Sony pulled out the stops for the final event of the day, the Anonymous press conference. It took place on one of the movie’s sets, a mini-Elizabethan theater built on a soundstage that can be dressed to serve as either the Globe or its predecessor and competitor, the Rose. To get to the entrance we traverse another set, a facsimile of the London neighborhood of Bankside: dilapidated Tudor housefronts, hanging fake laundry, and a real fire burning in an iron brazier despite the 70-degree weather. Extras in full period costume hand us paper cones of pistachios on the way in. (At the real Rose, the preferred groundling snack would have been hazelnuts, according to archeological digs at the site.)

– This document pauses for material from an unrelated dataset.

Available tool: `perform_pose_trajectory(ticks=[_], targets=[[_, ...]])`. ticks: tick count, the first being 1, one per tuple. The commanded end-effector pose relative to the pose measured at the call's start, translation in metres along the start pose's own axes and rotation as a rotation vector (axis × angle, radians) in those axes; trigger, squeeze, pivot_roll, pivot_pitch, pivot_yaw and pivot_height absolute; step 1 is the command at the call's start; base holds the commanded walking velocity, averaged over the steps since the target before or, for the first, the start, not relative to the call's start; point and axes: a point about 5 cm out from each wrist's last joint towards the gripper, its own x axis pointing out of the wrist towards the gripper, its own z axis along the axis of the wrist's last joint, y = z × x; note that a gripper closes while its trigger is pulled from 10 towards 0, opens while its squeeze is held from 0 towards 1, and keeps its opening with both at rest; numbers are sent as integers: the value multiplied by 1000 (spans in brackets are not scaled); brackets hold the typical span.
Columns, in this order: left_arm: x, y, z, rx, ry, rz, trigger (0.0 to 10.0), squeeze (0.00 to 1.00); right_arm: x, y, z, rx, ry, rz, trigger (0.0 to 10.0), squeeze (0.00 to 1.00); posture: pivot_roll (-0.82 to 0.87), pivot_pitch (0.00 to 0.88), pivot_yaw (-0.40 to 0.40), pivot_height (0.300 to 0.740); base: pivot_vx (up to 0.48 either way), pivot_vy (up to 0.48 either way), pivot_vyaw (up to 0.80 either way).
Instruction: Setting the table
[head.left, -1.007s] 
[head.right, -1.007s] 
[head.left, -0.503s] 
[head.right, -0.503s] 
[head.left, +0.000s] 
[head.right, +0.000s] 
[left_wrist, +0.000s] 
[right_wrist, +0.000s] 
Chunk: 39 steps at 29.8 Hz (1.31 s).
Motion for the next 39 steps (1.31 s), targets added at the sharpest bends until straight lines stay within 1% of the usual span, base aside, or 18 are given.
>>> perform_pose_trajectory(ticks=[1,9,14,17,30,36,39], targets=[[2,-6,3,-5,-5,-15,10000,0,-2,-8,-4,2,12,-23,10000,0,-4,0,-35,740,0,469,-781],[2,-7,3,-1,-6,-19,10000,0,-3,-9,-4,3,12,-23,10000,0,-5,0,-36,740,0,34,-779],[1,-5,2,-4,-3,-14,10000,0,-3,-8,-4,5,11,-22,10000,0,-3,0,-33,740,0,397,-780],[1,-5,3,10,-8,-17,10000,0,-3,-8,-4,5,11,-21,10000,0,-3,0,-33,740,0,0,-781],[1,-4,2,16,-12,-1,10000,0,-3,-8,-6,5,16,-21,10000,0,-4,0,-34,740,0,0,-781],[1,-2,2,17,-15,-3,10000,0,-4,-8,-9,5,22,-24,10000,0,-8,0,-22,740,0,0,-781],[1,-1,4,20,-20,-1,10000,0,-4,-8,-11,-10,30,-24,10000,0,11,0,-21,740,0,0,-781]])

After we’ve taken our seats, a young actor appears in a doublet to deliver the St. Crispin’s Day speech from Henry V; who he is, or why this speech was chosen, is never made clear. A small band of musicians, also in costume, play 16th-century music on period instruments. After a time, the film’s cast, along with Emmerich and the screenwriter, John Orloff, file up to the stage to sit at a brocade-draped table.

If the movie’s level of verbal invention and intelligence in any way approaches that of this press conference, Anonymous will be a real meeting of the minds. The cast is uniformly charming and well-spoken in the way that only British actors can be. Vanessa Redgrave, who plays Queen Elizabeth, looks impossibly wiry and elegant in a pale-gray suit and silver ponytail. She reminisces, ramblingly but with erudition, about watching her father, Michael Redgrave, perform Shakespeare as a child: “I was enthralled … that’s a fantastic word, enthralled. A rather old English word.” I’m ready for an etymological disquisition (enthrall comes from the Middle English for “to put in irons”) but Redgrave lets the thought drift off. Rhys Ifans, the Welsh actor who plays the Earl of Oxford, is irreverent, funny, and sly. “I play Edward de Vere, the author of these works. He has a mind like a creamy pumpkin the size of the universe. … I’m kind of deeply moved by the whole thing, and talking to you is kind of a nuisance.” (There’s general laughter, and some members of the press even applaud before realizing they’re being insulted.)

John Orloff, the screenwriter, insists he’s not trying to make the case for either side in the authorship debate: “The film is actually about the creative spirit and the power of the word.” (Good luck telling that to the bloggers already planning the headline “A Midsummer Night’s MILF-hunt.”) And Emmerich himself genially admits he knew nothing about the controversy until Orloff came to him with the pitch. Only one person onstage, the stage actor and former Globe Theater director Mark Rylance (who plays a Shakespearean actor in the film) comes off as a dyed-in-the-wool anti-Stratfordian. True to my theory, Rylance (who discourses at considerable length on the topic) appears extraordinarily sensitive and bright; his case that the man from Stratford couldn’t have written the plays seems, in some inscrutable way, to be built on Rylance’s own passion for the work. (At one point he seems to be arguing that anyone who believes the historical Shakespeare wrote his own plays must also regard the entire oeuvre as a dry, impersonal “literary exercise.”) From everything I’ve heard, the Tony-winning Rylance is an extraordinary performer and director of Shakespeare’s work. If doubting the identity of the author is a cornerstone of that talent, why would I mind if Rylance comes off as a little unhinged?

In his book The Shakespeare Wars, Rosenbaum writes beautifully about how the absence of facts about Shakespeare’s life “becomes something more than mere anonymity; it becomes a highly charged void.” On a bunch of soundstages in Germany, that void is being filled with sound and fury, signifying … well, I guess we won’t know until Anonymous comes out in 2011.